26/01/2024 Session
Selon l’APCE, la maltraitance des enfants dans les institutions en Europe doit être reconnue, que ceux-ci soient victimes de prédateurs sexuels, de violence gratuite ou de mauvais traitements dans des institutions publiques, privées ou religieuses.
S’appuyant sur l’exemple de bonne pratique de la Suisse, l’APCE plaide pour « la réparation intégrale de toutes les violences commises sur des enfants » qui reflète réellement la gravité du préjudice subi et soit proportionnée à ce préjudice. Il est primordial que les États membres reconnaissent les souffrances subies, prévoient une prise en charge des séquelles, assurent un dédommagement des victimes, quel que soit leur âge, pour compenser et réparer les préjudices subis, sans limitation de temps par rapport à la date des faits, ont souligné les parlementaires.

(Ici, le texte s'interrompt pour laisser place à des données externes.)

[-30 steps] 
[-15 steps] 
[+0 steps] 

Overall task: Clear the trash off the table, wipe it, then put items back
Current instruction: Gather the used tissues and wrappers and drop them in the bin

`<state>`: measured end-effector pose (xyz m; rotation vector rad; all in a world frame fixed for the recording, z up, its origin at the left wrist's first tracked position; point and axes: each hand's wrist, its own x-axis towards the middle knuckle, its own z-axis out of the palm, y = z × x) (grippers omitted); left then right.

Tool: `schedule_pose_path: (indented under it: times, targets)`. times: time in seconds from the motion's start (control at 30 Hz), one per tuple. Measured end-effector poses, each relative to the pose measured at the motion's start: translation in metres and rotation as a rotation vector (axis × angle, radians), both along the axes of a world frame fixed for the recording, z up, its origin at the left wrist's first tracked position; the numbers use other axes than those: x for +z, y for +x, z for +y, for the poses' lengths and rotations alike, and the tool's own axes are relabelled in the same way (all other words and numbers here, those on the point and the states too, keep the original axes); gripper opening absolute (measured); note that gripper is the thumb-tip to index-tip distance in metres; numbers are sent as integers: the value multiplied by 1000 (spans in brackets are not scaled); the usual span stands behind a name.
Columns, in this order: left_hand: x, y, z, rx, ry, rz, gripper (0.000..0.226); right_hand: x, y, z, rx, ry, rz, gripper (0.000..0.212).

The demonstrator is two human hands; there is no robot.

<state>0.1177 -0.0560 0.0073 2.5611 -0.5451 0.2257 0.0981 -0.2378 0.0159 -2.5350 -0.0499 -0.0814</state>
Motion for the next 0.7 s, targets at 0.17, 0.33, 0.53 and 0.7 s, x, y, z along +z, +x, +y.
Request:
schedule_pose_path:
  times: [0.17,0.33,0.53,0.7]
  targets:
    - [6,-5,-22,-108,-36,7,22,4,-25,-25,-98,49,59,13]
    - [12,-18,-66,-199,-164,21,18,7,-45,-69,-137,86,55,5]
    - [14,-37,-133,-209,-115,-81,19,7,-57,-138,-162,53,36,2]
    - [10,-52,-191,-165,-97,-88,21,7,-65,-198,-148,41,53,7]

En adoptant aujourd’hui à l’unanimité une résolution, se basant sur le rapport de Pierre-Alain Fridez (Suisse, SOC), l’APCE préconise de présenter des excuses officielles et formelles aux victimes d’hier et d’aujourd’hui, de poursuivre et sanctionner les auteurs de ces actes en justice « sans délai de prescription », et de créer des lieux de mémoire sur la maltraitance institutionnelle.
Enfin, elle a proposé aux États membres de dresser un état des lieux des violences commises en institutions publiques, privées ou religieuses sur des enfants, afin de libérer la parole des victimes (y compris lorsqu’elles sont devenues adultes), tout en analysant les circonstances propices à ces actes : placement dans des institutions publiques, privées ou religieuses, mauvais soins, placement chez des personnes privées, ou encore adoptions forcées.